Sebelumnya, Teheran menyandera Prancis-Iran Fariba Adelkhah, mendorong otoritas Prancis untuk memaksa Belgia membebaskan Assadi. Faktanya, otoritas Iran mengulangi metode yang sama yang mereka gunakan untuk membebaskan al-Naqqash. Namun, pendekatan mereka tidak menjawab kali ini.
Bahasa Keteguhan dan Kekuasaan Adalah Satu-Satunya Solusi untuk Melepaskan Ahmadreza Djalali
Sebagai kesimpulan, karena pemerintah Iran tidak memiliki sandera Belgia-Iran, mereka akan menekan negara-negara Eropa lainnya untuk membujuk Belgia untuk melepaskan teroris yang dipenjara. Namun, pelepasan Assadi atau pertukaran sandera apa pun yang akan mencakup pembebasan Assadi akan berdampak buruk.
Pertama, para ayatollah akan memahami bahwa metode penyanderaan mereka masih berhasil. Mereka dapat menyandera nasib banyak orang tak berdosa di Negara-negara Eropa dengan imbalan insentif politik-ekonomi.

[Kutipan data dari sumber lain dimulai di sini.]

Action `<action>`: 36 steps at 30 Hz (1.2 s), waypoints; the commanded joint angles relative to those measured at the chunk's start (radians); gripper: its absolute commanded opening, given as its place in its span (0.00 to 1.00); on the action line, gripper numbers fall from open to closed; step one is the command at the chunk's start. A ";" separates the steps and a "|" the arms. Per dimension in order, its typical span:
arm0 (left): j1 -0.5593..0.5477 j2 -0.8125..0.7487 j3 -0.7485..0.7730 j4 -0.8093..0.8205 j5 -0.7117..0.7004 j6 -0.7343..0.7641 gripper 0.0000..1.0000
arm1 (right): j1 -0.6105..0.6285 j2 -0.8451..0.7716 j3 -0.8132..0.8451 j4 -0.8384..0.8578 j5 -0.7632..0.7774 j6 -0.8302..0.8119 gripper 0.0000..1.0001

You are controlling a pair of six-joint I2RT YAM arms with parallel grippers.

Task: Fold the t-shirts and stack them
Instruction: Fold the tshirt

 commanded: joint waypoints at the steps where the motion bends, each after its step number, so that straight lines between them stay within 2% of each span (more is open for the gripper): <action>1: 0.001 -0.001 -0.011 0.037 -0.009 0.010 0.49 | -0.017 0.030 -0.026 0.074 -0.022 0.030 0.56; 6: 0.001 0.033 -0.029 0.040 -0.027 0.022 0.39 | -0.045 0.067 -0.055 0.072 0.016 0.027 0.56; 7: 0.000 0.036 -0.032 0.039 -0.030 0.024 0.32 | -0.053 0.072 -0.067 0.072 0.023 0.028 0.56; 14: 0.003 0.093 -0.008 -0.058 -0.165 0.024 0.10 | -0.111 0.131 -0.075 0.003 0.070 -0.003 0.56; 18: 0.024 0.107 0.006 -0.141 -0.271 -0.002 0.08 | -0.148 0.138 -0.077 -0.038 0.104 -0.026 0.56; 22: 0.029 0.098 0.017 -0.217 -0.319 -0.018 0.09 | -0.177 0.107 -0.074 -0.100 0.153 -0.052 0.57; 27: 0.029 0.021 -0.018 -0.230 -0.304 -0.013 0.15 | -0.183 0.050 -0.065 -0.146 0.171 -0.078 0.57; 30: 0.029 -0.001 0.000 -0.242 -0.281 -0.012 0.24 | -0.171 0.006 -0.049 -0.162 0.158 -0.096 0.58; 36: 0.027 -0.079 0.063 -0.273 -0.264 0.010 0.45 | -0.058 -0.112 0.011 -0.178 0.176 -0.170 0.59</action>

Ini juga akan menjadi pesan berbahaya dari komunitas internasional bahwa mereka siap menutup mata terhadap kegiatan teror untuk menurunkan mesin teror Iran. Dengan kata lain, kebijakan penenangan terhadap terorisme dan penyanderaan Teheran hanya akan memicu kegiatan ayatollah yang melanggar hukum.
Sebaliknya, pemerintah Swedia harus menekan pemerintah Iran dan memaksa otoritas Iran untuk membebaskan Ahmadreza Djalali tanpa syarat. Pengalaman menunjukkan bahwa ayatollah Iran hanya menanggapi tekanan. Mereka hanya memahami bahasa ketegasan dan kekuasaan, dan komunitas internasional harus berurusan dengan mereka dalam bahasa yang mereka pahami.